> EXERCISE DIRECTIONS
Could you set down exactly the lines of the data below, starting at the one that holds "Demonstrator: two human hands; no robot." and ending at the one that holds "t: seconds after", both included, and only those?

--- START ---

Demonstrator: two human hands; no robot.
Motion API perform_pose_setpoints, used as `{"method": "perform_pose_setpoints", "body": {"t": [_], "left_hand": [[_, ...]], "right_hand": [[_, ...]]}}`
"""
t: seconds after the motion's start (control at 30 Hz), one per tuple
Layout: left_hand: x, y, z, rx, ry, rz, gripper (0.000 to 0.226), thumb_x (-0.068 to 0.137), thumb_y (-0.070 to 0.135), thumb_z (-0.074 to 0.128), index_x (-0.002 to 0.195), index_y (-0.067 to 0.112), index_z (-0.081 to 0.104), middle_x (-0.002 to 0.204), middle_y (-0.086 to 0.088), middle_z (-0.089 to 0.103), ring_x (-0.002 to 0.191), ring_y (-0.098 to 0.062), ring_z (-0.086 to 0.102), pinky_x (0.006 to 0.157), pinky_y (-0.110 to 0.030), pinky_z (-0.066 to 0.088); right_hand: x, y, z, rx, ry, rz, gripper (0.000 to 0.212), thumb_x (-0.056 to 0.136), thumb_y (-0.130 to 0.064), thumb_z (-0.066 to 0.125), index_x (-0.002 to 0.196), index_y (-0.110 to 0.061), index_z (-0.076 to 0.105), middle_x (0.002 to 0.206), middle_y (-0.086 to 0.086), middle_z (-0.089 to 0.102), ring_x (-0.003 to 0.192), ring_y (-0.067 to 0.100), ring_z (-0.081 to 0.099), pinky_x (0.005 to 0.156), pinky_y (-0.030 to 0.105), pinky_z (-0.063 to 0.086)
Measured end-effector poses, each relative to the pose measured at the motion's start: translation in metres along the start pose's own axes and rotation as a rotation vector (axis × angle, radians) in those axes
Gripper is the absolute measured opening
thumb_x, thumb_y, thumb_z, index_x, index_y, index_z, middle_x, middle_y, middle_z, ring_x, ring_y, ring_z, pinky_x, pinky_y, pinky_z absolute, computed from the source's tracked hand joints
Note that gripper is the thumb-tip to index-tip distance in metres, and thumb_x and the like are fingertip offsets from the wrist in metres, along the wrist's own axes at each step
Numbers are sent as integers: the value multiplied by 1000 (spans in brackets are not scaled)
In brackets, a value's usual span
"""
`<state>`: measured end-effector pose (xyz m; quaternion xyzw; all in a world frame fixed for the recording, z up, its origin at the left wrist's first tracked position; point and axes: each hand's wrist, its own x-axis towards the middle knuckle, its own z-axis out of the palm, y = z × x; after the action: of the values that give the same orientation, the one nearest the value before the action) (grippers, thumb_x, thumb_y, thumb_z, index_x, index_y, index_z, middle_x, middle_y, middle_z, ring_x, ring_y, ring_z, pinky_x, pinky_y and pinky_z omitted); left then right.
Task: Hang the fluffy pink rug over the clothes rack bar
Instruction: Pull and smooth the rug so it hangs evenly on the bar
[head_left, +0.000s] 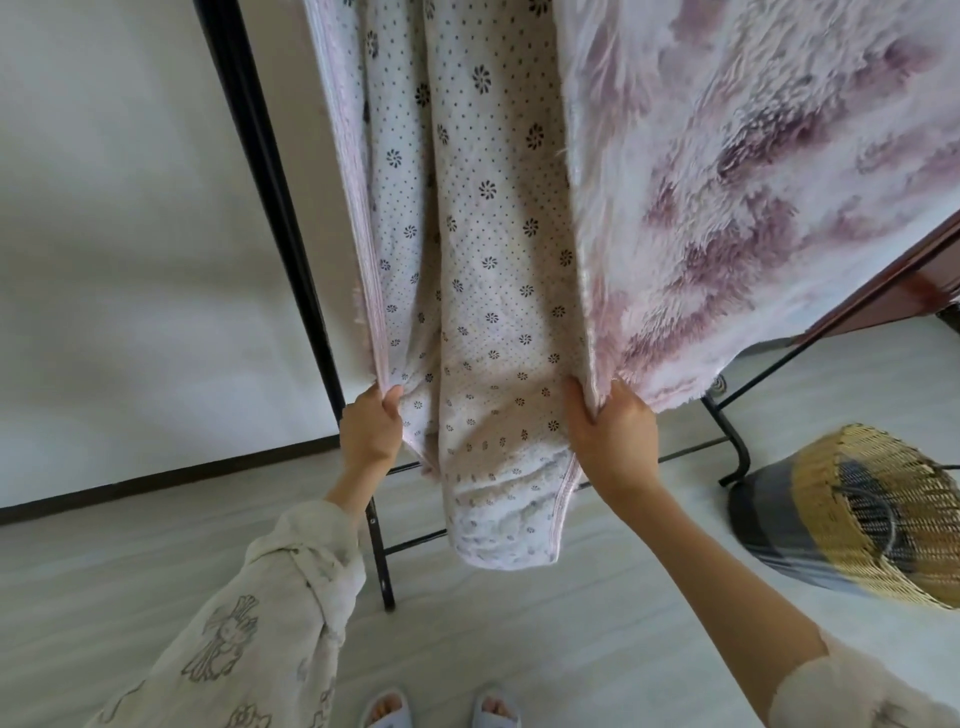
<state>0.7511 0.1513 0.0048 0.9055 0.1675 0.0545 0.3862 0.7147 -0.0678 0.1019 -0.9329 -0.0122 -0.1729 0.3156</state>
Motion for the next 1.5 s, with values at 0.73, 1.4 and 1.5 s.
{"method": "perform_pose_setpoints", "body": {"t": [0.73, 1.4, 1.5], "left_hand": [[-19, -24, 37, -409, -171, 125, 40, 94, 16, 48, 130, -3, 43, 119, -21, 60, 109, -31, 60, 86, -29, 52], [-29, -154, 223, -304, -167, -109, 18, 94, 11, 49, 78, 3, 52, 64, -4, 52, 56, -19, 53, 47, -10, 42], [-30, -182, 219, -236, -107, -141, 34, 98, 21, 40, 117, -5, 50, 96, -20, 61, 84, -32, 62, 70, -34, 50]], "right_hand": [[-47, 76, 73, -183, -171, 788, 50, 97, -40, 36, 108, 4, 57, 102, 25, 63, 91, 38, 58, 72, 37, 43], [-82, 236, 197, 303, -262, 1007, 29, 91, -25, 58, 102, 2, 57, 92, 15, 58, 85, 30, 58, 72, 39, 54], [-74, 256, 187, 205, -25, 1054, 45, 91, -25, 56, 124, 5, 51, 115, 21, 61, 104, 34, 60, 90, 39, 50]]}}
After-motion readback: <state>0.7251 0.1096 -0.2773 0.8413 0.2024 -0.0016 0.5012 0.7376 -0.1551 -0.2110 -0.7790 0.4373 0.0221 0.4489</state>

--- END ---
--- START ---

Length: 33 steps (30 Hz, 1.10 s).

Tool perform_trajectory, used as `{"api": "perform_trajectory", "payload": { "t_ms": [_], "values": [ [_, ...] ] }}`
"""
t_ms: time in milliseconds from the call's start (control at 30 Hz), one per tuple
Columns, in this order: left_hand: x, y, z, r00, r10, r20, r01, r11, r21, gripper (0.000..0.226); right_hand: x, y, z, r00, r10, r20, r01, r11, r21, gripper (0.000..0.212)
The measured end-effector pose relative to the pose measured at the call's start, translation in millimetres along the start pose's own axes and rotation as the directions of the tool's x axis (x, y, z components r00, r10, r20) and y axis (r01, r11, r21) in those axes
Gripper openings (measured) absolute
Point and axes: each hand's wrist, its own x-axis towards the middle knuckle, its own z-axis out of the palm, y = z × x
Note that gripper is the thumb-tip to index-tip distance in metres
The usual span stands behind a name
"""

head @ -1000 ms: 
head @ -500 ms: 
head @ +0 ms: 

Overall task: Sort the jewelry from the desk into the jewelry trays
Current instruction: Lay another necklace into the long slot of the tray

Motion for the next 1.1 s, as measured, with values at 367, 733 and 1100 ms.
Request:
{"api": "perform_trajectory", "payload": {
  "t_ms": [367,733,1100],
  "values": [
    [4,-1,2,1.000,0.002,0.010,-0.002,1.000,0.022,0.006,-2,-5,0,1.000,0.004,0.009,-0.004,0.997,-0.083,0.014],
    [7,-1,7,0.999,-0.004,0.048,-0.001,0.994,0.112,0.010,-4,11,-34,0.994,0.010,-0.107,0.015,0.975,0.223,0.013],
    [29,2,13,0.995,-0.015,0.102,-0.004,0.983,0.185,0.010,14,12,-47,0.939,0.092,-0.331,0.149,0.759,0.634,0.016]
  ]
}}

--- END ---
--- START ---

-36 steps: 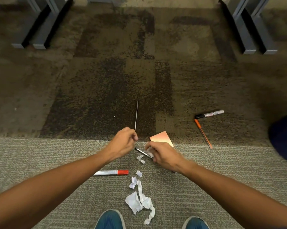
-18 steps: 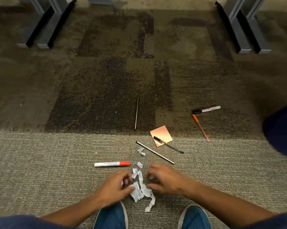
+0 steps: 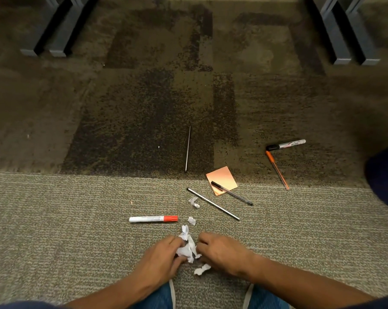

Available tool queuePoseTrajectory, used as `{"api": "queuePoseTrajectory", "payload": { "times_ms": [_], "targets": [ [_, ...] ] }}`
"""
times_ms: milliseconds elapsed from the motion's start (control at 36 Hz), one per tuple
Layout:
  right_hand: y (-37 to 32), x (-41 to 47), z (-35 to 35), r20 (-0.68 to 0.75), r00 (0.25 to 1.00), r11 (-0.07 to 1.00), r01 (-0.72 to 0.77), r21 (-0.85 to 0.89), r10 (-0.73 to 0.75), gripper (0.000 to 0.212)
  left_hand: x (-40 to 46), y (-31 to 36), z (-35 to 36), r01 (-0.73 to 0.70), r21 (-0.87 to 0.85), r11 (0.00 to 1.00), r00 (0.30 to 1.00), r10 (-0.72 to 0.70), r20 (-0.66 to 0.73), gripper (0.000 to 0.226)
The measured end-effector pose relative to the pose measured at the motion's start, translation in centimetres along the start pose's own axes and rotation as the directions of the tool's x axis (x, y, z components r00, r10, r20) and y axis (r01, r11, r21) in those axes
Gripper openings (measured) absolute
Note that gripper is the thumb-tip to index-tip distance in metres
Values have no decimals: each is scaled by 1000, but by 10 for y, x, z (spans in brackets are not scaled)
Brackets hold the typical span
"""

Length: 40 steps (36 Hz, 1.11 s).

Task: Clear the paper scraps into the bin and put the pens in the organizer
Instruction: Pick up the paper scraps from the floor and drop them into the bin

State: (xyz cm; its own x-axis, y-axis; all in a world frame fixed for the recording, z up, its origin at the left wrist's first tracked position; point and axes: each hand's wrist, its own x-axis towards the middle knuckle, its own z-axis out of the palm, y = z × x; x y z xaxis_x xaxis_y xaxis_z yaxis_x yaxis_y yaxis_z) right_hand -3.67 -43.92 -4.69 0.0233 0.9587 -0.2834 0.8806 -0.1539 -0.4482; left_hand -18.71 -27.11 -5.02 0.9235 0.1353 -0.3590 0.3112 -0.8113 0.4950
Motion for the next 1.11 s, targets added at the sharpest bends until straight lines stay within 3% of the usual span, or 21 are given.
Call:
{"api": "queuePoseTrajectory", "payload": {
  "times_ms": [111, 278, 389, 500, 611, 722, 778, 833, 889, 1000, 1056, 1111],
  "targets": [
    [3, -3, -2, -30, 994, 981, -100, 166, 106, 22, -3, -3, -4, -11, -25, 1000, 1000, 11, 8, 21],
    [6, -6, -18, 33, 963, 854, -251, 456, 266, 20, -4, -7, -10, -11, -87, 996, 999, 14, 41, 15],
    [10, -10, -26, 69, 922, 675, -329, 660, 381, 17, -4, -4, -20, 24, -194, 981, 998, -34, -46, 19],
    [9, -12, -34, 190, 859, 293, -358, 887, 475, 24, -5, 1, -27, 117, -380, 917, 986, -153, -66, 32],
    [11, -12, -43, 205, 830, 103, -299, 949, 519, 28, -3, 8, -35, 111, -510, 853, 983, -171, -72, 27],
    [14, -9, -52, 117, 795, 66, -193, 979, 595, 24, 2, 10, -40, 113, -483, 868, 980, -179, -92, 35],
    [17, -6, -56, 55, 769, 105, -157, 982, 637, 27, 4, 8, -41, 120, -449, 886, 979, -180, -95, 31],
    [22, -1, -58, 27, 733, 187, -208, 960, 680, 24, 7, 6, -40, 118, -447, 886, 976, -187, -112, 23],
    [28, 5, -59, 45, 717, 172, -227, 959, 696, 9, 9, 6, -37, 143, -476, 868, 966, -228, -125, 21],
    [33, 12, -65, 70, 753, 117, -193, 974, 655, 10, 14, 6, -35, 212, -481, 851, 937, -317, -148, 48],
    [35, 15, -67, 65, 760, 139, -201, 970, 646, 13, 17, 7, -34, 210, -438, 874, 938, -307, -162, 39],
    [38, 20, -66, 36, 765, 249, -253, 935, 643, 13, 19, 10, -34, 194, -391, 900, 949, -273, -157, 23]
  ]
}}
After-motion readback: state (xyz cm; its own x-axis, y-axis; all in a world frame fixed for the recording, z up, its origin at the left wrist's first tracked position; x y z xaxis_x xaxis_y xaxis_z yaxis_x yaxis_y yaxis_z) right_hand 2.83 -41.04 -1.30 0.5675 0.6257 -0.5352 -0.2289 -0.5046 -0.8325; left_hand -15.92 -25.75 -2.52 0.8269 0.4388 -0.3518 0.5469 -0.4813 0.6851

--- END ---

> EXERCISE ANSWER
Demonstrator: two human hands; no robot.
Motion API perform_pose_setpoints, used as `{"method": "perform_pose_setpoints", "body": {"t": [_], "left_hand": [[_, ...]], "right_hand": [[_, ...]]}}`
"""
t: seconds after the motion's start (control at 30 Hz), one per tuple

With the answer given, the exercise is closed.